*What you should do*
Omit the images, then repeat the listing exactly.

*Recorded information*
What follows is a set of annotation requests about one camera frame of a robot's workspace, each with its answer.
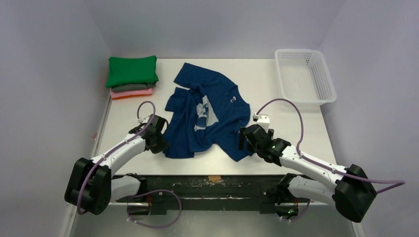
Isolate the blue t-shirt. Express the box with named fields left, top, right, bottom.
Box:
left=164, top=63, right=252, bottom=161

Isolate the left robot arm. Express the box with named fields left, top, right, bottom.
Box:
left=64, top=115, right=168, bottom=215

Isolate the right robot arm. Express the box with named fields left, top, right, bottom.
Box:
left=239, top=124, right=377, bottom=223

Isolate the orange folded t-shirt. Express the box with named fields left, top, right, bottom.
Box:
left=111, top=94, right=151, bottom=100

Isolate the grey folded t-shirt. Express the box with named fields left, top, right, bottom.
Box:
left=111, top=83, right=156, bottom=93

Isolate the brown tape piece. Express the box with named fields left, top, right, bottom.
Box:
left=208, top=175, right=222, bottom=182

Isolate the pink folded t-shirt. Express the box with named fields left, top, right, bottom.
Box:
left=110, top=88, right=153, bottom=97

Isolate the green folded t-shirt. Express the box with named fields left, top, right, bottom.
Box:
left=106, top=55, right=159, bottom=88

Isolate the white plastic basket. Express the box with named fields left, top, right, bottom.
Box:
left=274, top=49, right=337, bottom=106

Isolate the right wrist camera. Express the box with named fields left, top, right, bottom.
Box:
left=252, top=113, right=270, bottom=132

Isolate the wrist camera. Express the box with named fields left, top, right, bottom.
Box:
left=137, top=114, right=155, bottom=124
left=252, top=113, right=270, bottom=132

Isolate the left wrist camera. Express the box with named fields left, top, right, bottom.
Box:
left=137, top=114, right=155, bottom=124

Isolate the aluminium table frame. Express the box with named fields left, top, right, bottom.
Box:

*Expected answer*
What follows is a set of annotation requests about one camera frame of a robot's workspace, each with its answer.
Isolate the blue t-shirt. Express the box with named fields left, top, right, bottom.
Box:
left=164, top=63, right=252, bottom=161

Isolate the left robot arm. Express the box with named fields left, top, right, bottom.
Box:
left=64, top=115, right=168, bottom=215

Isolate the right robot arm. Express the box with named fields left, top, right, bottom.
Box:
left=239, top=124, right=377, bottom=223

Isolate the orange folded t-shirt. Express the box with named fields left, top, right, bottom.
Box:
left=111, top=94, right=151, bottom=100

Isolate the grey folded t-shirt. Express the box with named fields left, top, right, bottom.
Box:
left=111, top=83, right=156, bottom=93

Isolate the brown tape piece. Express the box with named fields left, top, right, bottom.
Box:
left=208, top=175, right=222, bottom=182

Isolate the pink folded t-shirt. Express the box with named fields left, top, right, bottom.
Box:
left=110, top=88, right=153, bottom=97

Isolate the green folded t-shirt. Express the box with named fields left, top, right, bottom.
Box:
left=106, top=55, right=159, bottom=88

Isolate the white plastic basket. Express the box with named fields left, top, right, bottom.
Box:
left=274, top=49, right=337, bottom=106

Isolate the right wrist camera. Express the box with named fields left, top, right, bottom.
Box:
left=252, top=113, right=270, bottom=132

Isolate the wrist camera. Express the box with named fields left, top, right, bottom.
Box:
left=137, top=114, right=155, bottom=124
left=252, top=113, right=270, bottom=132

Isolate the left wrist camera. Express the box with named fields left, top, right, bottom.
Box:
left=137, top=114, right=155, bottom=124

Isolate the aluminium table frame. Express the box with named fields left, top, right, bottom.
Box:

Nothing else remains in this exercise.